Müller Jörg Andreas, Delank Karl-Stefan, Laudner Kevin, von Rüsten Anne, Schneider Constanze, Selig Jessica Isabel, Wittenberg Ian, Zeh Alexander, Vordermark Dirk, Medenwald Daniel
Department of Radiation Oncology, University Hospital Halle (Saale), Halle (Saale), Germany.
Department of Orthopedics, Trauma, and Reconstructive Surgery, University Hospital Halle (Saale), Halle (Saale), Germany.
Front Oncol. 2025 May 29;15:1555502. doi: 10.3389/fonc.2025.1555502. eCollection 2025.
Sarcomas represent a heterogenous group of neoplasms, and there is a lack of data describing treatment patterns in Germany. The specific aim of this study was to evaluate treatment strategies and therapeutic outcomes of extremity sarcoma based on German cancer registry data.
From 2000 to 2023, we identified n=3,094 patients diagnosed with extremity sarcoma from the German clinical cancer registries of Brandenburg-Berlin, Saxony and Saxony-Anhalt. Using logistic regression and Cox-proportional hazard analysis, we determined predictors of overall survival (OS). Propensity-score matching (PSM) was used to balance covariates and to reduce potential bias. We included sex, age at diagnosis, tumor localization, histological grade, Eastern Cooperative Oncology Group (ECOG) performance status, T-status and treatment as parameters in our regression models.

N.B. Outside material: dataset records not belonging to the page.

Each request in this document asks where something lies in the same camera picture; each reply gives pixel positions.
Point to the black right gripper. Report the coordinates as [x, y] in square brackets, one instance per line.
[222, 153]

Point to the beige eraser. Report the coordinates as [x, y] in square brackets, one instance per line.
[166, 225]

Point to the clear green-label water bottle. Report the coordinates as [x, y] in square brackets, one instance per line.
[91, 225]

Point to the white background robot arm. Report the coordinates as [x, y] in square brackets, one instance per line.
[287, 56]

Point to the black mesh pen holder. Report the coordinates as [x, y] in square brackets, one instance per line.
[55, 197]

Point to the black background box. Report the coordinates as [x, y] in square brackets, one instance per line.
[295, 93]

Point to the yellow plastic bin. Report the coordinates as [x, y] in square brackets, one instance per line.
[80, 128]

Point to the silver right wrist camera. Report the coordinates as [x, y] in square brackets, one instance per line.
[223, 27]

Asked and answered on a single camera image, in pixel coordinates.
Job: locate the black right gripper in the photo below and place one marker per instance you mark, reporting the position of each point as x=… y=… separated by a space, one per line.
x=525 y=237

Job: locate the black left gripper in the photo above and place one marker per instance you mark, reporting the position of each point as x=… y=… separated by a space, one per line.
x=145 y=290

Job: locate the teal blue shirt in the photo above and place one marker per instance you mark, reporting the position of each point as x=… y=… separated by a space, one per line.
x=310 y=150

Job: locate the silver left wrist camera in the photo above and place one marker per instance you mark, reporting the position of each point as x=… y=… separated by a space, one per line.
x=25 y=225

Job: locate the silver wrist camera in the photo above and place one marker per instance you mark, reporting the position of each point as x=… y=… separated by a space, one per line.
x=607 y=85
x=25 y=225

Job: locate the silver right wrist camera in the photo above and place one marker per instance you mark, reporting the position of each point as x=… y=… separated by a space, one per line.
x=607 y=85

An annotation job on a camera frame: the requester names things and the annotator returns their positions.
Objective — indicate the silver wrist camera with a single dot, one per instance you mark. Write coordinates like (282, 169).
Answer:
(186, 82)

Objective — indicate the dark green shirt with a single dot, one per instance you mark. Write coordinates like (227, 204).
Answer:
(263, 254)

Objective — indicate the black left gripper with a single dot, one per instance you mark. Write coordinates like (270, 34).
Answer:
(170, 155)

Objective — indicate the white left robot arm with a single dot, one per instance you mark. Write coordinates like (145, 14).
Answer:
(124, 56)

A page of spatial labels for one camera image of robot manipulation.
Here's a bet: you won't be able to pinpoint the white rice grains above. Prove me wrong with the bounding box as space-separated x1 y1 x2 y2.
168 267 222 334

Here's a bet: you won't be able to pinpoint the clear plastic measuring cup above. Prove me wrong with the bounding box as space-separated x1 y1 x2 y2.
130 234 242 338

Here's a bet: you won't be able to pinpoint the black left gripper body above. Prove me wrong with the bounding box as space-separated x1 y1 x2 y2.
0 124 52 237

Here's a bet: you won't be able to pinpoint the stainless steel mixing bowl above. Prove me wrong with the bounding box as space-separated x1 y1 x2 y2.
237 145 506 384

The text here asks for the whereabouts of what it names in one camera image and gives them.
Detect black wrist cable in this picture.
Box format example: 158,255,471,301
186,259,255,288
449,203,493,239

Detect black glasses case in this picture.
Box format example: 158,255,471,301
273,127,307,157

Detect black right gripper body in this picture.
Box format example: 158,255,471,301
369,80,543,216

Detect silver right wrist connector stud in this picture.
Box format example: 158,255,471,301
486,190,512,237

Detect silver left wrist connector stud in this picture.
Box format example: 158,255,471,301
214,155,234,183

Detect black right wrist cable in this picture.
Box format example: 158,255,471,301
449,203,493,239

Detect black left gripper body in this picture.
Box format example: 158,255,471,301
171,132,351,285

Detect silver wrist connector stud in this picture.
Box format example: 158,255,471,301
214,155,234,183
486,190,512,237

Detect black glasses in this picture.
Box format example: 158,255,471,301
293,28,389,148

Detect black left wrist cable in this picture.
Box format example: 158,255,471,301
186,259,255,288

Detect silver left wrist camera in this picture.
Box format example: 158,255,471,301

To assess the robustness of our findings in the presence of missing data, we conducted a sensitivity analysis using multiple imputation.
A total of 2,240 propensity score-matched patients with extremity sarcomas were included. In multivariable Cox regression, higher age, high tumor grade, and advanced T-status were significantly associated with increased mortality. Treatment with radiotherapy (RT) alone was linked to worse survival (HR 1.82, 95% CI 1.12-2.95, = 0.015), whereas neoadjuvant RT and surgery alone showed no survival advantage compared to adjuvant RT. The median OS was longest for patients treated with surgery alone (194 months) and adjuvant RT (146 months), and shortest with RT alone (82 months). Sensitivity analyses using multiple imputation confirmed the robustness of the results.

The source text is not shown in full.